Les acquis méthodologiques des expériences
D'un point de vue méthodologique, l'expérience acquise à travers les « bonnes
pratiques » permet de distinguer, les points suivants :
la nécessité du diagnostic :
Il s'agit d'observer des modes de vie dans leur diversité, de faire émerger les
besoins nouveaux en matière de services collectifs répondant aux demandes de la
population et des entreprises ;
Le diagnostic est élaboré avec les acteurs du développement (acteurs publics et
privés) ainsi qu'avec la population (directement ou par l'entremise des
associations) ;
Le temps de diagnostic correspond à un temps nécessaire d'appropriation du projet et
du concept de développement durable par les acteurs ;
Le diagnostic est prospectif pour mettre en évidence les tendances et les évolutions
possibles, par le croisement des projets des acteurs et par celui des savoirs et
savoirs-faire des experts en charge habituellement, chacun pour leur compte, des seuls
diagnostics économique, urbain, sociétale ou environnemental. Il reste, en matière
méthodologique, à identifier plus concrètement le noyau dur des domaines indispensables
à explorer pour élaborer un diagnostic en terme de durabilité (indicateurs de
durabilité sur lesquels travaille l'Union européenne actuellement, fermement soutenue
par la France).
la participation :
La participation est l'outil indispensable à une approche transversale et prospective
nécessaire à l'appréhension de la complexité des fonctions urbaines interrogées par
les projets d'agglomération ou de pays dans la perspective du développement durable.

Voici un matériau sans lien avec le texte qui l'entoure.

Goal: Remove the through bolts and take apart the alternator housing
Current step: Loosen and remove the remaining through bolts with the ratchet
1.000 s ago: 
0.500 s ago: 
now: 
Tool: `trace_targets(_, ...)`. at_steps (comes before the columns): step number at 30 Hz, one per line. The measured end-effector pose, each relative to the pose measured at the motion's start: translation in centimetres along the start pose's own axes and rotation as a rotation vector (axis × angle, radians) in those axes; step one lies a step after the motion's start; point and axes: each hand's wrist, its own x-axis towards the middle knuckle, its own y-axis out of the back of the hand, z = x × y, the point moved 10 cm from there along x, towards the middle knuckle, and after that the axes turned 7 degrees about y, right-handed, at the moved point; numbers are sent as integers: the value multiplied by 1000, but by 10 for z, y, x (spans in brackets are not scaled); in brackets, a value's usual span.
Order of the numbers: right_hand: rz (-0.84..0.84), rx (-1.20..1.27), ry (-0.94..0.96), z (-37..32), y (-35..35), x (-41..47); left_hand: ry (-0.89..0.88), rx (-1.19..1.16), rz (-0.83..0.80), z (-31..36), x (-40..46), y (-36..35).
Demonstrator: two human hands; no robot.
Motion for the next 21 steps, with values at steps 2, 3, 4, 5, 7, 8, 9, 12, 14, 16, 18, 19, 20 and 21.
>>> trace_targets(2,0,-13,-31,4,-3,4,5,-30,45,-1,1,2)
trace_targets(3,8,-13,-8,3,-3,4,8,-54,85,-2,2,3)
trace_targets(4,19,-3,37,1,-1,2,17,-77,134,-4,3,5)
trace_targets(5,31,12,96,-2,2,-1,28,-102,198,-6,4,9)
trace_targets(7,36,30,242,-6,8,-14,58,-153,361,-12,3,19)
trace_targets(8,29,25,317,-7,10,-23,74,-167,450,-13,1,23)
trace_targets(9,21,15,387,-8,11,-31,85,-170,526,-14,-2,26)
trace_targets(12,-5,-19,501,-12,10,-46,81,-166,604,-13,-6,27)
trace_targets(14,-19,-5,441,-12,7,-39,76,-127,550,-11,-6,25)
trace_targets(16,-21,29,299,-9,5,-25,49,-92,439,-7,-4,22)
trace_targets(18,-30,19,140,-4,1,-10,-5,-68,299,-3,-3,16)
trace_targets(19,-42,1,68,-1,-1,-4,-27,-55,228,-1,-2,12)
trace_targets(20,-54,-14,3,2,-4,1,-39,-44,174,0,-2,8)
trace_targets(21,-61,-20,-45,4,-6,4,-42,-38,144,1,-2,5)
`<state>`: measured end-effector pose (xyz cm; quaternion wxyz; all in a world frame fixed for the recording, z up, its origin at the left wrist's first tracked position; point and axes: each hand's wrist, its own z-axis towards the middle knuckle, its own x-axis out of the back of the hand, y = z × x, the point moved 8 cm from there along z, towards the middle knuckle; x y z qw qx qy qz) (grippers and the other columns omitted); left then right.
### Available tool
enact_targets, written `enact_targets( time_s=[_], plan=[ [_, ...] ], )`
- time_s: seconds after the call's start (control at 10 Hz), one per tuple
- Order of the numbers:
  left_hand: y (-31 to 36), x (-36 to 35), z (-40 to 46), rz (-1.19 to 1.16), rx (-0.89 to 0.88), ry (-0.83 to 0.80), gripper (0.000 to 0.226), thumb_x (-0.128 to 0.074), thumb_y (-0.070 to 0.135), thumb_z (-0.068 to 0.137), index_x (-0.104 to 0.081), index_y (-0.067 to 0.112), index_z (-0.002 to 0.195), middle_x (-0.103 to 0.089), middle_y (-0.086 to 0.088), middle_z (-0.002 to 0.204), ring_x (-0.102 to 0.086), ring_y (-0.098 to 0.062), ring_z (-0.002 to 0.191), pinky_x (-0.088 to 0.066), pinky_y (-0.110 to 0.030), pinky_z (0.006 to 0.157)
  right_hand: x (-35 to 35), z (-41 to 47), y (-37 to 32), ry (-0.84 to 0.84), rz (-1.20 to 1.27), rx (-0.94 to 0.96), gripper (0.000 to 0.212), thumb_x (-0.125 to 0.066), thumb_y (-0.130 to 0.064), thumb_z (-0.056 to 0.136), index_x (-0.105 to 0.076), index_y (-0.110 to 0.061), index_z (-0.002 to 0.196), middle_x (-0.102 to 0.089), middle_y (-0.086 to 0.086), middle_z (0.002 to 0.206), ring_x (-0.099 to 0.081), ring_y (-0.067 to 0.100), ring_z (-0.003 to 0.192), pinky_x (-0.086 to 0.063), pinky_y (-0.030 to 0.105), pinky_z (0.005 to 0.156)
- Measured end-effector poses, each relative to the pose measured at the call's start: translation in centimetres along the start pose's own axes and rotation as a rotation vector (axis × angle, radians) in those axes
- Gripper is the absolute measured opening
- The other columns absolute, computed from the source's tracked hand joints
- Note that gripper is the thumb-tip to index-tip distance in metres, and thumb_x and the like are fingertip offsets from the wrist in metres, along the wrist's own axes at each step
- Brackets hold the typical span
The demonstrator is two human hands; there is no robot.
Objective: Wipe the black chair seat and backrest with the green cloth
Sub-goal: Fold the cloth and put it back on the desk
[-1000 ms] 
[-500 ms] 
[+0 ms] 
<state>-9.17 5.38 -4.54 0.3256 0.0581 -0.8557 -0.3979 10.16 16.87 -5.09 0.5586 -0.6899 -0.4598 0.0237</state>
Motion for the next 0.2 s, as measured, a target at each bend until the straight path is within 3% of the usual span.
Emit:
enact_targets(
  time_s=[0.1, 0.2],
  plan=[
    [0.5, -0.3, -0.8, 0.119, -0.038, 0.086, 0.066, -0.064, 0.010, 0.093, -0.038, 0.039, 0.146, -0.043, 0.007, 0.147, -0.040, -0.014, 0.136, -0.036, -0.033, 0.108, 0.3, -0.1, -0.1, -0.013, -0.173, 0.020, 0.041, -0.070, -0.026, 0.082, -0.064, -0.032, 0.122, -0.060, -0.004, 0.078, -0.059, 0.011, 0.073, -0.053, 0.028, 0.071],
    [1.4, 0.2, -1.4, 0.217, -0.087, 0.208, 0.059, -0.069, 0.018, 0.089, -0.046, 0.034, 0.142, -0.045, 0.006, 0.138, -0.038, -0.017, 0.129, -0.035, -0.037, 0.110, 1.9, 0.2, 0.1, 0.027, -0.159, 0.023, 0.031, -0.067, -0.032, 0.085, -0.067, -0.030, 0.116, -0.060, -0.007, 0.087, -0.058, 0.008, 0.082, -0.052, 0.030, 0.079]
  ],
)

Elle permet aussi de prendre en compte les inter-relations à établir (entre les
secteurs, entre les échelles de territoires et de temps). Elle accompagne toutes les
phases du projet, de l'élaboration à l'évaluation. Les associations ont un rôle de
relais : indépendamment de leur représentativité, leur fonction de médiation est
déterminante. Une règle se dégage en conséquence : intégrer le coût et les
moyens nécessaires à la participation dans le coût du projet.
L'organisation :
Pour s'adapter à la transversalité constitutive du développement durable, les
collectivités doivent entreprendre une réorganisation des services, voire des
délégations des élus, une clarification des compétences entre niveaux de
collectivités. Compte tenu du nombre de collectivités locales - communes et groupements
de communes - cette organisation doit être à même de gérer l'emboîtement des
compétences et des territoires, de mettre en place de nouveaux modes de relations en
réseau et de faire appel, en conséquence, à de nouvelles méthodes de management de
projets et des hommes incluant des programmes de formation adaptés.
Différents critères et référentiels d'évaluation existent désormais pour
apprécier la « durabilité » d'un projet global ou d'une action. Quel que
soit le degré d'élaboration du projet ou d'avancement du programme, l'évaluation
« en continu » à l'aide de ces critères permet d'apprécier le caractère
durable du projet, du programme ou des actions. L'utilisation dès l'origine d'une telle
caractérisation permet de suivre l'évolution de la prise en compte du développement
durable dans les démarches territoriales et facilitera l'évaluation, prévue en 2003,
des volets territoriaux des contrats de plan.
En conclusion
L'ensemble des lois parues depuis 1999 renforce l'exigence d'un projet global et
intégré à l'échelle d'un territoire et celle d'une participation active des acteurs et
du public à son élaboration, à sa mise en uvre et à son suivi. Elles ouvrent
désormais la voie à des agendas 21 locaux de troisième génération qui, en
répondant au principe d'intégration de la déclaration de Rio, doivent aboutir à de
véritables projets de territoire intégrant développement économique, social et
environnemental dès la conception même du projet. Les principes de participation,
solidarité, équité, précaution, subsidiarité, réversibilité, la recherche
d'innovation, de modes de coopération internationale, de partenariats, le souci
d'économie des ressources, tous principes associés au développement durable, devront
être présents tout au long de l'élaboration, de la mise en uvre (des programmes
sectoriels et des actions mises en uvre) et de l'évaluation des projets.